When thinking about quantum computing, processing, mechanics
or any other type of quantum physics, many of us are reminded of names like, Galileo,
Newton or Einstein. While these
individuals were pioneers in their respective fields, hundreds of others
offered great contributions to the science.
Today’s cast of industry leading physicists include minds like Steven
Hawkins, author of A Brief History
of Time and Michio Kaku, author of Physics of the
Impossible. Both experts in
Theoretical Physics, they have demonstrated remarkable understandings of the
world of Physics as well as captured the world’s attention by using main stream
media to convey their ideas. While these
men stand as pillars in the industry, the works of scholars like Yong P. Chen,
while not widely popular, are some of the driving factors behind current
advancement in quantum computing.
Associate Professor Young P. Chen is a lead Physicist at
Purdue University with expertise in areas including physics, mathematics
and nanotechnology. Professor Chen began
his career in IBM’s Zurich Research Laboratory in Switzerland in the summer of
1998 and continued his contributions to other institutes of higher learning
including the Grenoble High Field Laboratory and Rice University. He began his tenure at Purdue University in
2007 and is currently working on projects involving low dimensional physics, topological
insulators, spintronics, and several others.
The latter two have offered amazing results in the area of quantum
computing and, in a sense, revitalized efforts into its research. For the first time in years, scientists can see
substantial returns at a potentially large enough scale to yield promising results.
While leading a team of researchers at Purdue University,
Professor Chen, along with his team, discovered a material potentially capable
of maintaining quantum cohesion at substantial scales. Cohesion is the ability of a particle to
maintain its quantum state. Without
cohesion, quantum computing is not possible and scientists, throughout the
industry invest a large majority of their time into solving the challenge of
maintaining cohesion. Chen and his team’s
discovery of topological insulators may be the answer or “smoking gun” (as
described by Yang Xu, a member of Chen’s team) to unraveling the mystery of cohesion.

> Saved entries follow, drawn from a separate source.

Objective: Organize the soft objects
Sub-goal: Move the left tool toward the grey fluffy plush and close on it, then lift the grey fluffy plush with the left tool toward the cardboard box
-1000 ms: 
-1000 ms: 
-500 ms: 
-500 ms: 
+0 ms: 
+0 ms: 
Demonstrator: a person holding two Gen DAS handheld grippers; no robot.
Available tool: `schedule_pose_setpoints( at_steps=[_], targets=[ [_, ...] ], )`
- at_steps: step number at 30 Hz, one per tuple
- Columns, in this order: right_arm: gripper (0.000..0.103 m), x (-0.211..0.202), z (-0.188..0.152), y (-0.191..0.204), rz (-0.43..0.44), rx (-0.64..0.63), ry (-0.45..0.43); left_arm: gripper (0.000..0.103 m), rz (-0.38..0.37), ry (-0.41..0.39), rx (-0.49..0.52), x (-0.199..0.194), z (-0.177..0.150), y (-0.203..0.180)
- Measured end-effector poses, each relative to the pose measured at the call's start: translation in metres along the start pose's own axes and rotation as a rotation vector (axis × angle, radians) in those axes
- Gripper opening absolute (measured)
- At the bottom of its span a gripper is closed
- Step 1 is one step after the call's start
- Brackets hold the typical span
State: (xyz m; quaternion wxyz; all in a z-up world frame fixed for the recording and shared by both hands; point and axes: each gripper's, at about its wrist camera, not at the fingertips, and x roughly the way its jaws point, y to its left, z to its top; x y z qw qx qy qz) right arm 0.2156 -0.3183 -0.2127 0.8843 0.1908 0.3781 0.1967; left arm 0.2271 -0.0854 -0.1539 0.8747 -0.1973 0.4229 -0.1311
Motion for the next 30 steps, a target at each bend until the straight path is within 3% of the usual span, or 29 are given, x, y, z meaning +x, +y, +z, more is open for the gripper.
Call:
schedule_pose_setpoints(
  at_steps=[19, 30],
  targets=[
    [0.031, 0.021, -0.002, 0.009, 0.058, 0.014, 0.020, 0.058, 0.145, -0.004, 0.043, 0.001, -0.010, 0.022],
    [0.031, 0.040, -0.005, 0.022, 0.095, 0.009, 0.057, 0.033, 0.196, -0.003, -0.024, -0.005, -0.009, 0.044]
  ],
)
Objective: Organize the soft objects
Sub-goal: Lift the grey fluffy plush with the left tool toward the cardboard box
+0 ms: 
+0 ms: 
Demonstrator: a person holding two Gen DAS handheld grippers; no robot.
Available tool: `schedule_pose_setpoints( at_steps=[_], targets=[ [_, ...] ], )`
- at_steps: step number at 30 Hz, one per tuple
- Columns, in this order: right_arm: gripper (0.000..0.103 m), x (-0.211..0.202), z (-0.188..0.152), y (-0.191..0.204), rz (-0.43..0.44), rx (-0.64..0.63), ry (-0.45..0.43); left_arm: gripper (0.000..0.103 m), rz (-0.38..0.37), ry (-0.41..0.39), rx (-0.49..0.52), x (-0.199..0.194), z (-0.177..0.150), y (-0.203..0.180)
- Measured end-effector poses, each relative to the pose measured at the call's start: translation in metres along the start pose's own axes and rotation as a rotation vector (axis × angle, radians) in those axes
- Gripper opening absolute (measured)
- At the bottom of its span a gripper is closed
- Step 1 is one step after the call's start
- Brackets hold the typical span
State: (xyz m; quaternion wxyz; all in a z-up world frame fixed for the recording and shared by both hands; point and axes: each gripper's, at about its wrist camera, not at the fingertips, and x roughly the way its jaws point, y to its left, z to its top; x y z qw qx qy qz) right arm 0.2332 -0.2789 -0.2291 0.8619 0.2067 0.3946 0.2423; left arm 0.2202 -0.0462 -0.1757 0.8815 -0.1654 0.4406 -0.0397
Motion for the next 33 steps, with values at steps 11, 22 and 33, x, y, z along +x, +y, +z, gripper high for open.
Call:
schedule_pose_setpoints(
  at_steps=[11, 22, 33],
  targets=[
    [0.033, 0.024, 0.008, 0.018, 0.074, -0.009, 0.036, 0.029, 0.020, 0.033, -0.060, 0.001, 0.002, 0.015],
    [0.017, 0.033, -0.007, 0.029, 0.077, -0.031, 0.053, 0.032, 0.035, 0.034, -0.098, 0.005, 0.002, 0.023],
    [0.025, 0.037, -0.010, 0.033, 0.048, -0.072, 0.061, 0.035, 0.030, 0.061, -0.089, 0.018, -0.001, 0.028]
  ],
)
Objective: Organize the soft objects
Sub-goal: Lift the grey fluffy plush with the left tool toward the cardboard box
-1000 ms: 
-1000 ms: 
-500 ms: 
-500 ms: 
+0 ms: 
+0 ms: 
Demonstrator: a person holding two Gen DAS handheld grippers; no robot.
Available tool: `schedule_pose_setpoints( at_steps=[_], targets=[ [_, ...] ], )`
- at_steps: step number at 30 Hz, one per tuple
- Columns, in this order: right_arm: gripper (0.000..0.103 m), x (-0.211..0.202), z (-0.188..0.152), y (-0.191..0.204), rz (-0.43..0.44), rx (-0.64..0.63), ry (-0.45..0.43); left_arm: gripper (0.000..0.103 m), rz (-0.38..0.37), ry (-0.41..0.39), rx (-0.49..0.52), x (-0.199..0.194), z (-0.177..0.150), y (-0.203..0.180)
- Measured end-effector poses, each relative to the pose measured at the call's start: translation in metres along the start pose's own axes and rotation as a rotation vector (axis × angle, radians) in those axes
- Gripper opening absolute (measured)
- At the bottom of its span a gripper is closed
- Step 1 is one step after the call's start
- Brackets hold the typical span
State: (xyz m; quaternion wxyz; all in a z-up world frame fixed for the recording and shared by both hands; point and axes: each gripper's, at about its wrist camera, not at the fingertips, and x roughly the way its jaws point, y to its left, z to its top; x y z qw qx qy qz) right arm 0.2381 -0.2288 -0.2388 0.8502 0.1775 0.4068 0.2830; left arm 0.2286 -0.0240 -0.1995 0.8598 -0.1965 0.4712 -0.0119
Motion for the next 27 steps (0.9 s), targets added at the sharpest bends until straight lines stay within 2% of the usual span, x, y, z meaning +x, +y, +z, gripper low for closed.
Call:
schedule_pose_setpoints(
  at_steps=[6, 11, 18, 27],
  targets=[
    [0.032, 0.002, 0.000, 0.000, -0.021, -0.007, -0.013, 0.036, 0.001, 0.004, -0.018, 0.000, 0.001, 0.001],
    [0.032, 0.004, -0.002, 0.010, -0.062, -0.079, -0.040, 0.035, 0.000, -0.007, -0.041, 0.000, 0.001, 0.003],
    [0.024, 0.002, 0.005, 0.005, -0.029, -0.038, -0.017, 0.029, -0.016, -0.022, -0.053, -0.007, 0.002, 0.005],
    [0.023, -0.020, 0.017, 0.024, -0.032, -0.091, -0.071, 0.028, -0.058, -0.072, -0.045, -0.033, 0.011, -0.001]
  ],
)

Currently Chen and his team are working, along with other
Universities including Princeton and the University of Texas in an effort to
understand better the material and determine the most efficient approach for
producing it. One of the most remarkable
characteristic of this material is its lack of mass. While, historically, the mass of a quantum
insulator had a direct correlation with its ability to maintain cohesion,
currently, with this material, that does not seem to be the case. Topological insulators work by conducting a
unique type of electron containing no mass due to “spin-polarization.” This unique process is the major focus of “Splitronics”,
study at the heart of Professor Chen’s research. With current momentum and continued success,
Young P. Chen may be the next name we jump to when considering the breakthroughs
of an era.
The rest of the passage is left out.